→ **What is required**: Pick each line that has "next" out of the records.

Records from a data source
+++++
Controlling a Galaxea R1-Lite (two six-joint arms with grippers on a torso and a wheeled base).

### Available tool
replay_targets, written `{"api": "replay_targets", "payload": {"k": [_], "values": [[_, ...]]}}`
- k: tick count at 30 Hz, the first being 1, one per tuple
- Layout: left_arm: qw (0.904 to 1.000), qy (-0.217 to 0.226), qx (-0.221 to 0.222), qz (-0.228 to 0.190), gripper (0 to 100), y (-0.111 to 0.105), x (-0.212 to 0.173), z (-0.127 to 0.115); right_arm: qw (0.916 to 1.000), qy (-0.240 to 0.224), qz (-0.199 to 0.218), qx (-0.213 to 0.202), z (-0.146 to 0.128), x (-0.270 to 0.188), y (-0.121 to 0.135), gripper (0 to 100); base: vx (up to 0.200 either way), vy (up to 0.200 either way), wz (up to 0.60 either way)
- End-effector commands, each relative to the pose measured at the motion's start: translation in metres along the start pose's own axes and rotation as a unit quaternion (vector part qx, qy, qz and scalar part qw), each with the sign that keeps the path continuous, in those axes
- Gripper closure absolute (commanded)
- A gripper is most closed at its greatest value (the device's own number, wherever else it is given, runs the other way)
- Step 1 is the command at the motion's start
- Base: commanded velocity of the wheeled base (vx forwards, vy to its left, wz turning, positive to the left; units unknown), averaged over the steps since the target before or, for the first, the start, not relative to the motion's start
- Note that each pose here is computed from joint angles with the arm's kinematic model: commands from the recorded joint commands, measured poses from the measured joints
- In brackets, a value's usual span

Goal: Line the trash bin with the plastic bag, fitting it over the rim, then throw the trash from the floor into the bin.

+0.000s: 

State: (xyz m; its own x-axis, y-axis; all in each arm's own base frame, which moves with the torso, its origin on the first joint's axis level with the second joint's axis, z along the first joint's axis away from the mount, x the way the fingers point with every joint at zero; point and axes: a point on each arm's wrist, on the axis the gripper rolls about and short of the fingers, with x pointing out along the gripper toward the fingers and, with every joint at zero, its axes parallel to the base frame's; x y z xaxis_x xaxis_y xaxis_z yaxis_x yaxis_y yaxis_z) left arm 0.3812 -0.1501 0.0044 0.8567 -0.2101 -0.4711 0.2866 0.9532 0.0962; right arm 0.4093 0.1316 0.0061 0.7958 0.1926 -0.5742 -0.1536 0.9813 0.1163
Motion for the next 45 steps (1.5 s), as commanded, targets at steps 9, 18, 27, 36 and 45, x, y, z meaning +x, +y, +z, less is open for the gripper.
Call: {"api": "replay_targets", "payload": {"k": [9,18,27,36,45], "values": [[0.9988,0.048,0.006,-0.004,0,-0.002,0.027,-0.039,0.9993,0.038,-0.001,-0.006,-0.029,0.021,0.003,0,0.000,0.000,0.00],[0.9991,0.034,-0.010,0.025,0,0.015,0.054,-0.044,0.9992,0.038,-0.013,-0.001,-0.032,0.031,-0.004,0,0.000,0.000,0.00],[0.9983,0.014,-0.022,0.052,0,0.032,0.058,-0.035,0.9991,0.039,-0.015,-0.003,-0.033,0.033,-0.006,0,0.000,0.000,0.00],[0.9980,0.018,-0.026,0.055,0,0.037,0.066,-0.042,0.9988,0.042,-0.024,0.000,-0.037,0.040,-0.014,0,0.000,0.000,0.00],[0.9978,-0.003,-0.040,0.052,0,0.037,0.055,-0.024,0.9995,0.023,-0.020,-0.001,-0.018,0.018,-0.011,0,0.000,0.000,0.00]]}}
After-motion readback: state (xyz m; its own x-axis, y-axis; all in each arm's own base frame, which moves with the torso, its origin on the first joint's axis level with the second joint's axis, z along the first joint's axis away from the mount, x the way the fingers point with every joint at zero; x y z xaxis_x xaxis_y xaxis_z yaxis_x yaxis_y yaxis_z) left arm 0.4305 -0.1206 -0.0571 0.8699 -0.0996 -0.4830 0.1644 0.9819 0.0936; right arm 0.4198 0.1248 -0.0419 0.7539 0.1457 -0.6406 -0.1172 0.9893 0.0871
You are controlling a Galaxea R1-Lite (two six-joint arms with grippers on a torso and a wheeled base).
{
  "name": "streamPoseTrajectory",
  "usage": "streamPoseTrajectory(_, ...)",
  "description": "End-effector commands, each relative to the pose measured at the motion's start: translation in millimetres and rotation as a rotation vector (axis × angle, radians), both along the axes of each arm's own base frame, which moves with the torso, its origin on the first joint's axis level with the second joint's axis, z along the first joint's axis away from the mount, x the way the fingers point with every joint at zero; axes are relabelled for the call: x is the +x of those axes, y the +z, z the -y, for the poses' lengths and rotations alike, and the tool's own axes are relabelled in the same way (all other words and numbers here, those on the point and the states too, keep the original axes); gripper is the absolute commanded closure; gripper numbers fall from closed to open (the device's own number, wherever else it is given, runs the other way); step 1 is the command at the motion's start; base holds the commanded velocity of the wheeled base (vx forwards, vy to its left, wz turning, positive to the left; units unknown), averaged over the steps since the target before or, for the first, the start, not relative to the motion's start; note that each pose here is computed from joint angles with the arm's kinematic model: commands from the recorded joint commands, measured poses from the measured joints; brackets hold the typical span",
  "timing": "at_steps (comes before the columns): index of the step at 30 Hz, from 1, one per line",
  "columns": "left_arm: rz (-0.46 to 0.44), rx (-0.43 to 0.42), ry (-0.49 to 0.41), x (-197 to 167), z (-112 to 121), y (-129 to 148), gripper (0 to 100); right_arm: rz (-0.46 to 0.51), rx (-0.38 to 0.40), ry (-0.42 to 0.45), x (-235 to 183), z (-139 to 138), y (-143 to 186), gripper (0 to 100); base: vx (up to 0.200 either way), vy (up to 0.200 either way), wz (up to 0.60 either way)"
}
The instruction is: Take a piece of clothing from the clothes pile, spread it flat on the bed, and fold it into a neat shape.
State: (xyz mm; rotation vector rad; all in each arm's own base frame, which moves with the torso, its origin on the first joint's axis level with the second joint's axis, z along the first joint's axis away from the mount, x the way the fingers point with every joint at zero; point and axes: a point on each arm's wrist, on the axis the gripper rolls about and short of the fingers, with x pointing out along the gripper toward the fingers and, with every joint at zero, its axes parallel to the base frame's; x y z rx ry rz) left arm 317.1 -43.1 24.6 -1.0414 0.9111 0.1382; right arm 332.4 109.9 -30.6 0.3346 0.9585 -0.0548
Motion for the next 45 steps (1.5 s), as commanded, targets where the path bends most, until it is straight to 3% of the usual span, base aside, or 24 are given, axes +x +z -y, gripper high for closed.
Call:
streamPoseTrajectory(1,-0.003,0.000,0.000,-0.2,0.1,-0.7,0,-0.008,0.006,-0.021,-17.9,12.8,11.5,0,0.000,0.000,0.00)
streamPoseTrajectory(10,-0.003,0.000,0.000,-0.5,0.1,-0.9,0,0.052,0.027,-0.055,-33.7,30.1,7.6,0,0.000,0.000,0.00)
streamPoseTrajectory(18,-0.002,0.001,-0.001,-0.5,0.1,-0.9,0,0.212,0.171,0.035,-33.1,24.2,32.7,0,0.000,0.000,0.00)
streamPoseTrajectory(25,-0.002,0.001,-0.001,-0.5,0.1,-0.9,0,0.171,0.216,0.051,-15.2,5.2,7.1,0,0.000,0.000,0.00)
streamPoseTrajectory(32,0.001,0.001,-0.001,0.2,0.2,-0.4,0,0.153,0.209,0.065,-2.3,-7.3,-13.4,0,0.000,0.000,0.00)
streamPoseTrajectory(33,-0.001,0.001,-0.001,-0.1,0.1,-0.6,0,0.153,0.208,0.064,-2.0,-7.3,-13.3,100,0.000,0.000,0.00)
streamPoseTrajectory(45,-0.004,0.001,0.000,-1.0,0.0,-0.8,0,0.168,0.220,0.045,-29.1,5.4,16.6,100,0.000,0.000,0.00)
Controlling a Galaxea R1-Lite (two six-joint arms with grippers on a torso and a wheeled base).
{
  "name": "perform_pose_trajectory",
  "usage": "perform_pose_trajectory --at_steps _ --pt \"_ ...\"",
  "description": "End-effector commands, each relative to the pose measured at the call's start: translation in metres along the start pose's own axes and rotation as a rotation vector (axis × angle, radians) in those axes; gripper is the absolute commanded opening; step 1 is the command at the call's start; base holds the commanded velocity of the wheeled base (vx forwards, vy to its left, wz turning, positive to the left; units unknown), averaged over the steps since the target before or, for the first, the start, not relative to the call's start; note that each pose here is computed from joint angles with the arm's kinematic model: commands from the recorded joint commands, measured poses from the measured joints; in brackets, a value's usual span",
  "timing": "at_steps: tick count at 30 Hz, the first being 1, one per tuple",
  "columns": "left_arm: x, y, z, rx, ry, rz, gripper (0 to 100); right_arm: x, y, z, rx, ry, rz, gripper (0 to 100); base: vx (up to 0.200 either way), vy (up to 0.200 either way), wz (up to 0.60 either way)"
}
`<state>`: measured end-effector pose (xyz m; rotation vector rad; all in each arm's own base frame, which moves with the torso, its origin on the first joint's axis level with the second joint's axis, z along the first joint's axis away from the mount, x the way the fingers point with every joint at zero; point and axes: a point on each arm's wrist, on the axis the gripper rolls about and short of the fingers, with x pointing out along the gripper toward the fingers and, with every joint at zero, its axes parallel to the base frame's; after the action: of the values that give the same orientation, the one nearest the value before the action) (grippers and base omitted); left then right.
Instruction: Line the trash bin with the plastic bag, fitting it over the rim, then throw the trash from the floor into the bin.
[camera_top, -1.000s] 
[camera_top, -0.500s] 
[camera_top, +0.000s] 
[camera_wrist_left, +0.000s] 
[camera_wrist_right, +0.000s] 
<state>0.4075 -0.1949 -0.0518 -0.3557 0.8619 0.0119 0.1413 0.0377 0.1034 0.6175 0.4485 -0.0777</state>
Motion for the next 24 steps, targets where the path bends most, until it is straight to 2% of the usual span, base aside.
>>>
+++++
→ **Exercise result**:
Motion for the next 45 steps (1.5 s), as commanded, targets at steps 9, 18, 27, 36 and 45, x, y, z meaning +x, +y, +z, less is open for the gripper.
Motion for the next 45 steps (1.5 s), as commanded, targets where the path bends most, until it is straight to 3% of the usual span, base aside, or 24 are given, axes +x +z -y, gripper high for closed.
Motion for the next 24 steps, targets where the path bends most, until it is straight to 2% of the usual span, base aside.

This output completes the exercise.